" Nous allons être demain en face de la grande réforme fiscale et ce sera la première pierre de touche du radicalisme reconstitué.
Oui, nous voterons tous énergiquement, passionnément pour instituer l’impôt général et progressif sur le revenu, sur le capitalisme et sur la plus-value avec déclaration contrôlée.
Nous le voterons parce que, quelle que soit la répercussion possible, et il en est toujours, les impôts ainsi établis sur le grand revenu et le grand capital sont moins fatalement répartis et pèsent moins brutalement sur la masse que les impôts directs qui atteignent directement le consommateur ou le paysan sur sa terre et sur son sillon.

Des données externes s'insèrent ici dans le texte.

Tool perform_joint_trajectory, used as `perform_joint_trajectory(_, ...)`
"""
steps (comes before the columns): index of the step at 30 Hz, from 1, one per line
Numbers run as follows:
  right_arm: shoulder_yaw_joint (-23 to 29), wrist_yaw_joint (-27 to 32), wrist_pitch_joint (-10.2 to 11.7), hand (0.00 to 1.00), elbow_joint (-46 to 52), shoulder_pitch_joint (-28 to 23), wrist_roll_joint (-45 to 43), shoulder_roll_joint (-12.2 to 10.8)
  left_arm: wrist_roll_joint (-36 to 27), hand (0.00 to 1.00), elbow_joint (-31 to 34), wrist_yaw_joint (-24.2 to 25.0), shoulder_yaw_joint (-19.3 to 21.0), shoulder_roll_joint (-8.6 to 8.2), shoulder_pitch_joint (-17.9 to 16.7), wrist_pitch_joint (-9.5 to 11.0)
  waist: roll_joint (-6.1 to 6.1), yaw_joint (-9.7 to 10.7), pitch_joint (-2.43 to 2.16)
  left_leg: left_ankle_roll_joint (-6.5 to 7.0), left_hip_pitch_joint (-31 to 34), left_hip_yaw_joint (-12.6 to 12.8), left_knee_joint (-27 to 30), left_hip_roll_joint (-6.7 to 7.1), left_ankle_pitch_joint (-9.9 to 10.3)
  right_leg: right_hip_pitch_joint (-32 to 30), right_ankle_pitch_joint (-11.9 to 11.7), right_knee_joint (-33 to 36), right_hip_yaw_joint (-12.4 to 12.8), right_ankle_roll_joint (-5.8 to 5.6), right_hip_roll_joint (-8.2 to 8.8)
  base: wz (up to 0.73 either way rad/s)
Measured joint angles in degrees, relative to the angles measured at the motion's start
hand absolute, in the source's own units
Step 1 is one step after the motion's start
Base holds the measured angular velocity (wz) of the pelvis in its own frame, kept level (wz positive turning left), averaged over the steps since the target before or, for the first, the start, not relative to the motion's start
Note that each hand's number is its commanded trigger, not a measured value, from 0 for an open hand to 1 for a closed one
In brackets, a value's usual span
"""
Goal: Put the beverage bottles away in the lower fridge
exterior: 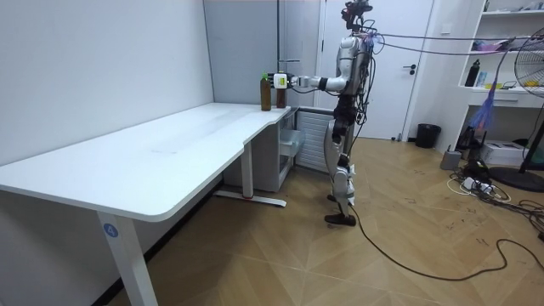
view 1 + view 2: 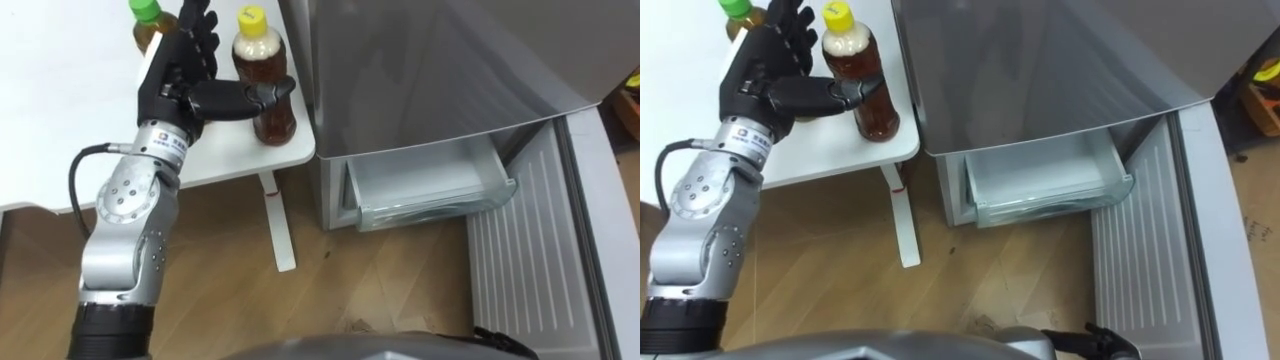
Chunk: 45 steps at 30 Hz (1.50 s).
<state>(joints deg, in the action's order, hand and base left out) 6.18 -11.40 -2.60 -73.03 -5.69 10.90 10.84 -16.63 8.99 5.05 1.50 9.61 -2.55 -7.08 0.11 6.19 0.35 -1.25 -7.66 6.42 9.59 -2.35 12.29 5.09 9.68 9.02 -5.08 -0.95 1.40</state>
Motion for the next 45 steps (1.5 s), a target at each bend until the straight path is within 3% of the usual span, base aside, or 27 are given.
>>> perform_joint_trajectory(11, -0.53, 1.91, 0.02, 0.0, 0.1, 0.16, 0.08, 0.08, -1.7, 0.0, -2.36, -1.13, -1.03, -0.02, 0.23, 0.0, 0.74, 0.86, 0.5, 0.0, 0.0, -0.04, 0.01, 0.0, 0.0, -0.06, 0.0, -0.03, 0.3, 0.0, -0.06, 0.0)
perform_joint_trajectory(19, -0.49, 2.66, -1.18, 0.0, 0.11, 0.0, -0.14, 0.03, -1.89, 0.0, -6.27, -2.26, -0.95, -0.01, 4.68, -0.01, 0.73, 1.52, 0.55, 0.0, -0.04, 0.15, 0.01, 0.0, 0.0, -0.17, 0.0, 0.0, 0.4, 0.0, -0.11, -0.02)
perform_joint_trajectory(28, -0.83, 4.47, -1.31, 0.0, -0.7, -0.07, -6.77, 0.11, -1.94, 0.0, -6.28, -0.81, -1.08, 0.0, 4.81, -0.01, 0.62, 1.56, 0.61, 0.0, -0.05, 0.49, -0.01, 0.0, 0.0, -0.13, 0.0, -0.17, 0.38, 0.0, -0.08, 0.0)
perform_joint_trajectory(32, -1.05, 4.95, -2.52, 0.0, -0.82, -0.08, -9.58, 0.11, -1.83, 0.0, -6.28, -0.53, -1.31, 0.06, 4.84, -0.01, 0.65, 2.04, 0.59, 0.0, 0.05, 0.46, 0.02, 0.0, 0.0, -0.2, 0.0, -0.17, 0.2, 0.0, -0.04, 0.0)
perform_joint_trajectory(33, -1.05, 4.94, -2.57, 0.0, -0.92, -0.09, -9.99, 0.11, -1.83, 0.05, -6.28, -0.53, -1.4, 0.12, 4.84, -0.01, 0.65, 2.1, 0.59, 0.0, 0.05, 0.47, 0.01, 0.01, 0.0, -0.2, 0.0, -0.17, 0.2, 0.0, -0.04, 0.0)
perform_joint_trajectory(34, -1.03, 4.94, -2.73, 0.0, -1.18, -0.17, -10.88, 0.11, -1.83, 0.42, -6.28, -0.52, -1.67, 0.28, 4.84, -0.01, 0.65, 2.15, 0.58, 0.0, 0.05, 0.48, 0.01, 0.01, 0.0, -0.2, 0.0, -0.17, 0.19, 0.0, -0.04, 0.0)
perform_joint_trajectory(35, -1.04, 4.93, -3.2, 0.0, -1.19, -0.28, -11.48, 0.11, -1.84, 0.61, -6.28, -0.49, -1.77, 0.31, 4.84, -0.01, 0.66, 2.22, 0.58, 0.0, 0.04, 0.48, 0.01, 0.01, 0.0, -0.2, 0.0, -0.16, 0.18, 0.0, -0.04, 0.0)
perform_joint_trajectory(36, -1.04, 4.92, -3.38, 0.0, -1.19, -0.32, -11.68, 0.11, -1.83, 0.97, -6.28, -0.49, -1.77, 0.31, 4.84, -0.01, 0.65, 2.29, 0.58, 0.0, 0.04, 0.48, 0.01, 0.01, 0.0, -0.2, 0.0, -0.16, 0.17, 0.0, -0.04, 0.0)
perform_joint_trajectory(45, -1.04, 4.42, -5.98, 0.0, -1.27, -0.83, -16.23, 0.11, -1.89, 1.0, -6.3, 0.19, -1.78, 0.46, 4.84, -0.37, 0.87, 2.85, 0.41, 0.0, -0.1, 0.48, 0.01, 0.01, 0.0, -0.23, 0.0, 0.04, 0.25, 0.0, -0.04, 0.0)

Nous le voterons donc et nous le voterons aussi parce qu’il serait scandaleux, je dirais parce qu’il serait humiliant et flétrissant pour la France qu’à l’heure des crises nationales, quand on allègue le péril de la patrie, la bourgeoisie française refuse les sacrifices qu’a consentis la bourgeoisie d’Angleterre et la bourgeoisie d’Allemagne.
(…)
Nous voulions qu’avant tout, l’impôt progressif et global servît à dégrever les petits paysans, les petits patentés, de la charge trop lourde qui pèse sur leurs épaules et nous voulions que ces ressources largement réalisées servent aussi à doter vraiment et substantiellement les grandes œuvres de solidarité sociale, faisant de la simili-assurance contre la vieillesse une réelle assurance sociale contre l’invalidité, contre la maladie, contre le chômage, développant les entreprises de logements sains et à bon marché pour arracher les travailleurs à la misère des taudis."(…)
Jean Jaurès discours à Limoges à l’occasion du congrès fédéral de la fédération socialiste de la Haute-Vienne, le 24 octobre 1913.